Brazil oil exports reach record in Q1Valor International
Brazilian oil exports surpassed this year the 1 million barrels per day threshold in a month for the first time since December 2010, when they had totaled 1.27 million b/d. According to data from the National Petroleum Agency (ANP), between January and March crude exports reached the highest quarterly average in history: 1.23 million barrels per day, rising 56% year-over-year.
In February, 1.55 million barrels of crude oil were exported per day, the highest monthly average on the ANP's record, which began in 2000.
Helder Queiroz, a researcher at the Federal University of Rio de Janeiro (UFRJ) and former ANP director, said two facts can explain the jump in Brazilian exports. The first is the recession, which means Petrobras processes less oil at Brazilian refineries, reflecting the declining domestic demand. According to the ANP, the country's fuel market contracted 4.5% in 2016. The second is that the state-owned company may be importing oil products at attractive prices to sell in the local market with a premium, which boosts the availability of crude for exports.
This month, the company's refining and gas officer, Jorge Celestino, had already said that the increase in oil exports was a structural move. "Petrobras has increasingly become a net oil exporter."

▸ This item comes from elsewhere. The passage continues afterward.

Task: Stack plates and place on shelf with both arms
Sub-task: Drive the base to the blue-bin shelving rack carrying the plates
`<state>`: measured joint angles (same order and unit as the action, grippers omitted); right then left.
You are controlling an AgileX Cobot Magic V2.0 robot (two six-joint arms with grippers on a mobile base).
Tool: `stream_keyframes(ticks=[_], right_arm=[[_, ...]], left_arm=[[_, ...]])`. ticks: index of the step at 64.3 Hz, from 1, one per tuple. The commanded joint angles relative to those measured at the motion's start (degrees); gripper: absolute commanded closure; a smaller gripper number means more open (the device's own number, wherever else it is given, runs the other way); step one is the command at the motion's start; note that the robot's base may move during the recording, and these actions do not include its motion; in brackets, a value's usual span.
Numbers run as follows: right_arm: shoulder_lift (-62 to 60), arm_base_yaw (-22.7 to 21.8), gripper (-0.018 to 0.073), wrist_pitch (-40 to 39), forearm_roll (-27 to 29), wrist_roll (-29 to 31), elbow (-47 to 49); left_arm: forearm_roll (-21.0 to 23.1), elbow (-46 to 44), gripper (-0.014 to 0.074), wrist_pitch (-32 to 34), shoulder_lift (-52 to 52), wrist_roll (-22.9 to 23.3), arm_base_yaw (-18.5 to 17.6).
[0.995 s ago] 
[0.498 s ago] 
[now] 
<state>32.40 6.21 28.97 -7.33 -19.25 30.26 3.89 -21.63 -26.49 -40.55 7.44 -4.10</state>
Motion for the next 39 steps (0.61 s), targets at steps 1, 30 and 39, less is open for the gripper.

Petrobras accounts for 46% of Brazilian oil exports. Most of the shipments are carried out mainly by multinationals — Shell, Statoil, Petrogal and Chevron are some of the companies that are authorized by the ANP to export their production.
In the first quarter, Petrobras exported 609,000 barrels of oil per day, almost twice as much as in the same period in 2016. In the same comparison, the oil giant’s net exports almost quintupled, to 516,000 b/d from 108,000 b/d.
On Wednesday, Petrobras executive manager for marketing and trade, Guilherme França, said the company expects to increase its average of crude exports by 30% this year, to 503,000 b/d. For 2021, Petrobras’s target is to reach 742,000 b/d in shipments abroad.
Present at the Argus event, Shell's vice president for marketing and supply of crude oil, Mike Muller, said he also thinks Brazil is on a "significant" growth trajectory in oil exports and has become key for the global market, outside of OPEC.
"Brazil is on a growth path, the pre-salt is very competitive, because the Santos Basin has been blessed by nature. Geology is not everything, but it is a starting point when considering the production cost," Mr. Muller said.
José Mauro Coelho, director for oil and gas at state-run Energy Research Company (EPE), expects Brazilian production to reach 5 million b/d by 2026, which makes room for the country to export between 1.5 million b/d and 2 million b/d.
Considering Brazil's gross crude oil export average in the first quarter and total export sales by major exporters in 2015 (most recent available data), Brazil would rank 12th, behind Norway.
In an article published on blog Infopetro, Mr. Queiroz says “Brazil is still a crude oil importer given the features of its refining park and the resulting necessity of processing a mix of light and heavy oil. However, since the processed load has been declining, net exports have been showing very significant volumes and an exporting position that it’s consolidating little by little in the international market.”